LA POLITICA HA SVILITO I VALORI DELL’AUTONOMIA: SICILIA POVERA COME NEL 1945

Pubblicato il da Carmelo Garofalo

DI CARMELO GAROFALO

 

 

La notizia ha l’effetto di uno tsunami che inonda la Sicilia risucchiandola  impietosamente fino a riportarla indietro di 65 anni, quanti ne sono trascorsi dalla guerra.

Era la Sicilia la perla del Mediterraneo, l’isola felice e dolorosamente tradita per consentire l’occupazione dell’esercito alleato, in quel tempo “nemico” successivamente “alleato” ma sempre spietatamente “nemico”, alla luce di una resa incondizionata imposta e purtroppo se non proprio “spregiativa”, certamente “omissiva” della partecipazione di una “resistenza” che pur proclama di aver “cobelligerato”.

È, come tutti i giornali, il Giornale di Sicilia a riferire “il rapporto sull’economia” che fotografa la situazione delle 1209 famiglie meno ricche e ala riduzione persino dei consumi alimentari, intitolando “Sicilia povera come nel 1945 – crolla pure la spesa per il cibo”.

Lo studio della Banca d’Italia sentenzia che “in Sicilia il prodotto interno lordo è il più basso da 60 anni ad oggi”.

È, quindi, d’obbligo chiedersi a che cosa sia servito l’ottenere quell’Autonomia con annesso Statuto speciale che mise a tacere le velleità separatistiche di pionieri dell’indipendentismo che, quasi presaghi di come sarebbe andata a finire, pensavano a guerra finita di non voler avere più a che fare con l’Italia.
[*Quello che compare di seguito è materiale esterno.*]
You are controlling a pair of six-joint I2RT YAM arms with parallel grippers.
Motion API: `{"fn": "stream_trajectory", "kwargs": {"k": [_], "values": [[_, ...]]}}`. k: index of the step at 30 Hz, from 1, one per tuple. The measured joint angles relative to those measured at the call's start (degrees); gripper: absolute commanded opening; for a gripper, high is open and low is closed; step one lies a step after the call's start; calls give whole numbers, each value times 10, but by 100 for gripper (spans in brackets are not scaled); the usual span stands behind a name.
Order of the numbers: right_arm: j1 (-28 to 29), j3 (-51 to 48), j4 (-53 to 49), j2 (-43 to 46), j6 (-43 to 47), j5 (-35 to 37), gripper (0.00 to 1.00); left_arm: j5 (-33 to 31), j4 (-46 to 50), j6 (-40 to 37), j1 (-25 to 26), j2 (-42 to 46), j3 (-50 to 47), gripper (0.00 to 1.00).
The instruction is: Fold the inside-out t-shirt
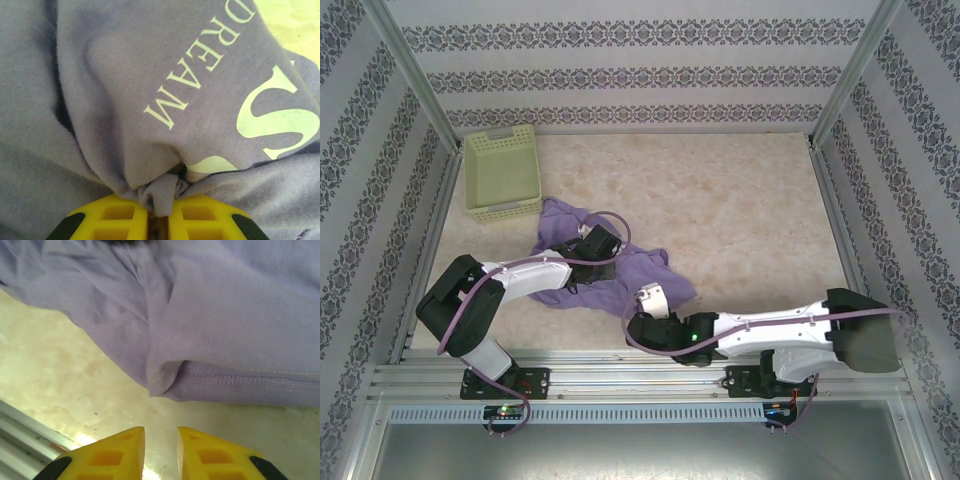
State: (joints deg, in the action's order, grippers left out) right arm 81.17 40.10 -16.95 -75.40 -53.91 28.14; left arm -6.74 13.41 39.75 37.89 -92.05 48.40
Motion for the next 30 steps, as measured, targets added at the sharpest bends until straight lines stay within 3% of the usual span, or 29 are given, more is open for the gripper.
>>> {"fn": "stream_trajectory", "kwargs": {"k": [3, 12, 18, 21, 24, 27, 30], "values": [[-8, -10, -3, 26, -8, 9, 34, 0, 0, 0, 0, 0, 0, 13], [-134, -43, 12, 25, -2, -17, 48, 3, 3, 0, 0, 0, 2, 14], [-205, -26, 19, -29, 9, -53, 55, 19, 8, -2, 4, 3, 4, 14], [-249, -24, 11, -59, 0, -72, 57, 41, 21, -3, 5, 29, 5, 22], [-274, -25, -12, -60, -5, -75, 68, 43, 47, -14, 7, 97, 7, 35], [-271, -25, -30, -38, 1, -72, 81, 26, 67, -33, 0, 158, 19, 51], [-253, -22, -32, -3, 15, -64, 90, 17, 78, -46, -42, 187, 21, 65]]}}
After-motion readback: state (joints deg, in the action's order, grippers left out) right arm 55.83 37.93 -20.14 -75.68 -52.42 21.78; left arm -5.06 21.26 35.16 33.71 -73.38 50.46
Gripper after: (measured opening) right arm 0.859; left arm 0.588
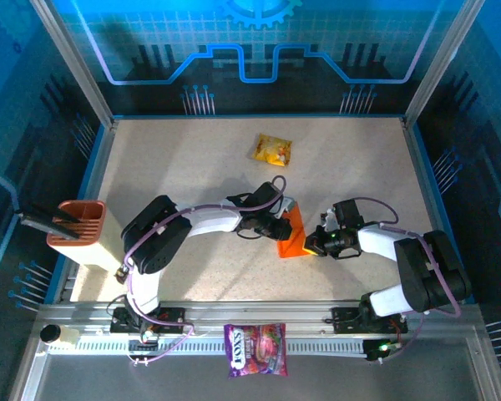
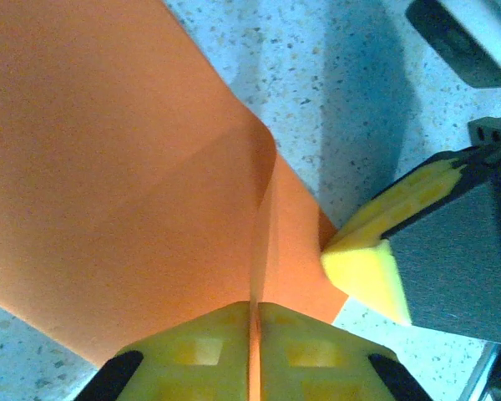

Non perché l’Italia sia stata malgovernata ma perché il cannibalismo politico che ha caratterizzato gli ultimi 65 ani di storia italiana ha avvelenato anche l’animo di quanti in Sicilia si siano avventurati lungo i sentieri tracciati dai partiti.

Partiti che hanno fallito la loro missione, tanto che per sopravvivere ricorrono sempre più ad inverosimili mimetizzazioni fino al moltiplicarsi di liste civiche specchietto dell’allodola per elettori che non vorrebbero più recarsi alle urne.

È sempre il Giornale di Sicilia, con una mirata nota di Nino Sunseri a tracciare la diagnosi:

“ai piani di sviluppo di sono preferite micro iniziative clientelari” e, quindi, la terapia: “ adesso si dia spazio all’iniziativa privata altrimenti ci sarà solo una deriva”.